EXERCISE GOAL: Filter the data for "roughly" and copy matching lines.

== Segment start ==

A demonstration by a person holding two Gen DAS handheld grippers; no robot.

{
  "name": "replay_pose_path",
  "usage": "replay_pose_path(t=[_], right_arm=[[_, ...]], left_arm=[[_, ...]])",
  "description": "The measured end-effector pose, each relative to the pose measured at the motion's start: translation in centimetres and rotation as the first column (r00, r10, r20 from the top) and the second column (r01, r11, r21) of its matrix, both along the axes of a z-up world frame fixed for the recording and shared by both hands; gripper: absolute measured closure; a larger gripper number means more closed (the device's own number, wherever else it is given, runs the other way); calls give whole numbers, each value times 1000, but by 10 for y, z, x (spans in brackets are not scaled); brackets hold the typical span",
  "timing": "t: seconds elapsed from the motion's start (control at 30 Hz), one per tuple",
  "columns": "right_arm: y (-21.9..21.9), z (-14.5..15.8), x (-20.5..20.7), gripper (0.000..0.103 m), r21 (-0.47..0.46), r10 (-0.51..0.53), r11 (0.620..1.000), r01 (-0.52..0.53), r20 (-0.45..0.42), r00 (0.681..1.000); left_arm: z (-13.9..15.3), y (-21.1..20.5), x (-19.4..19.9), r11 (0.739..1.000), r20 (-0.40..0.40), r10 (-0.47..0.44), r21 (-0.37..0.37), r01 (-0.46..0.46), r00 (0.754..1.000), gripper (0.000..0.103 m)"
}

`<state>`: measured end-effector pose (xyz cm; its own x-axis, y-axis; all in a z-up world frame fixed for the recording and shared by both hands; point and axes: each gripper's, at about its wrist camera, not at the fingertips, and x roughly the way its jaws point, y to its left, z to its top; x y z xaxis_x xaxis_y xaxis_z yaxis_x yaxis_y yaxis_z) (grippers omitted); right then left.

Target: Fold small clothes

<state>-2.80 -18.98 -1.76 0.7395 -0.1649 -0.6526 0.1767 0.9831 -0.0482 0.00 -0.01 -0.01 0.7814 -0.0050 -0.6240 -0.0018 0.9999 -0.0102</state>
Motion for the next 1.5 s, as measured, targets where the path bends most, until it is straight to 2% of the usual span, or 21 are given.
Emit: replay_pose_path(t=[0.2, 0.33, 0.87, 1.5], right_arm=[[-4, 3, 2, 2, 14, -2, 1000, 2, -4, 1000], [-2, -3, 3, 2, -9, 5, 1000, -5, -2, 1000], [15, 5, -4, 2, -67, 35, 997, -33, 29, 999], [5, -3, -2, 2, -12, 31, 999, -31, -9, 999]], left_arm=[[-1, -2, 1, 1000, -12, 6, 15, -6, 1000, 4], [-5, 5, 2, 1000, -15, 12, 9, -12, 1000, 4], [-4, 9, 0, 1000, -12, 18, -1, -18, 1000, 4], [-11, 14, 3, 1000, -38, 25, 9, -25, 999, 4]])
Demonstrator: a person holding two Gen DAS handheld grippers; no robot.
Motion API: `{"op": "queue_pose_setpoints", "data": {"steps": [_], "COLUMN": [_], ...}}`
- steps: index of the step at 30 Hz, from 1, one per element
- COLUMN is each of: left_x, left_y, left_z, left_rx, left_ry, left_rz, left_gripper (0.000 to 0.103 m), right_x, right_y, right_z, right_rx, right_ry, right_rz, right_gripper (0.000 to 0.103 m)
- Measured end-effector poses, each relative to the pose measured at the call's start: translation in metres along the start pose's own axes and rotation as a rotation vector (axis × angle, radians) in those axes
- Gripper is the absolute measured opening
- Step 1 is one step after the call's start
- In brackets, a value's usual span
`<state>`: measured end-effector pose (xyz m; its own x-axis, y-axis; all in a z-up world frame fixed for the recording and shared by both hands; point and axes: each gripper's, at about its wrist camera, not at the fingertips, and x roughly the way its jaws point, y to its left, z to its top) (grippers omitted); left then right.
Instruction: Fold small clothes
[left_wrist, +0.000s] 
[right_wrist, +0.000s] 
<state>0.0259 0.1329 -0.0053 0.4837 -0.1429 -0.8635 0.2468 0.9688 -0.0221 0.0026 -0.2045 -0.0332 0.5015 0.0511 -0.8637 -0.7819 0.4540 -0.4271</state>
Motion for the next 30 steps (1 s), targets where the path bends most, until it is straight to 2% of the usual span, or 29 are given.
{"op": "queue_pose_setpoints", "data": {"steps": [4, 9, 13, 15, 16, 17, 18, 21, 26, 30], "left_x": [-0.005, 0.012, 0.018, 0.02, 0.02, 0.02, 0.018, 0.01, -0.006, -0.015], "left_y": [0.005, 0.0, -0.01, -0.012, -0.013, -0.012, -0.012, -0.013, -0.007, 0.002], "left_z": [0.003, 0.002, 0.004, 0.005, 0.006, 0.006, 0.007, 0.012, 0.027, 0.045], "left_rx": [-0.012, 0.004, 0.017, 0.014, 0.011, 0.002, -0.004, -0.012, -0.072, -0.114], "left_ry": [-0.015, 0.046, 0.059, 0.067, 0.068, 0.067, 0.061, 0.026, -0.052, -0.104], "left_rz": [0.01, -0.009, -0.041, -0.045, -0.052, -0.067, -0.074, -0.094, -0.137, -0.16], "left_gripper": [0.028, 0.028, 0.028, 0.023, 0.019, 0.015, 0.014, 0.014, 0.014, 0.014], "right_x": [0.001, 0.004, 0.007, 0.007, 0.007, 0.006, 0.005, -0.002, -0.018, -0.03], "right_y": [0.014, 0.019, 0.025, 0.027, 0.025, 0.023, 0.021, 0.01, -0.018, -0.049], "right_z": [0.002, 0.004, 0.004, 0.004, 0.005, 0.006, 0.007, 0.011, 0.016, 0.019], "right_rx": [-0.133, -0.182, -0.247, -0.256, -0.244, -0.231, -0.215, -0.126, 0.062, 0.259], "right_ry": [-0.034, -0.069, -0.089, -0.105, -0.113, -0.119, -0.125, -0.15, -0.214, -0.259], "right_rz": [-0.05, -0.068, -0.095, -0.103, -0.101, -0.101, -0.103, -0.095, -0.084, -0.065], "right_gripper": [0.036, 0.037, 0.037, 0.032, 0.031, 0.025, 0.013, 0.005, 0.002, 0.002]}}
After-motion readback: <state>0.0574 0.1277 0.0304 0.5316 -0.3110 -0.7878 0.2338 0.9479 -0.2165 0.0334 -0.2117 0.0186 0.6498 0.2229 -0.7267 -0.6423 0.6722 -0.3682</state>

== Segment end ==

RESPONSE TO THE EXERCISE:
`<state>`: measured end-effector pose (xyz cm; its own x-axis, y-axis; all in a z-up world frame fixed for the recording and shared by both hands; point and axes: each gripper's, at about its wrist camera, not at the fingertips, and x roughly the way its jaws point, y to its left, z to its top; x y z xaxis_x xaxis_y xaxis_z yaxis_x yaxis_y yaxis_z) (grippers omitted); right then left.
`<state>`: measured end-effector pose (xyz m; its own x-axis, y-axis; all in a z-up world frame fixed for the recording and shared by both hands; point and axes: each gripper's, at about its wrist camera, not at the fingertips, and x roughly the way its jaws point, y to its left, z to its top) (grippers omitted); left then right.

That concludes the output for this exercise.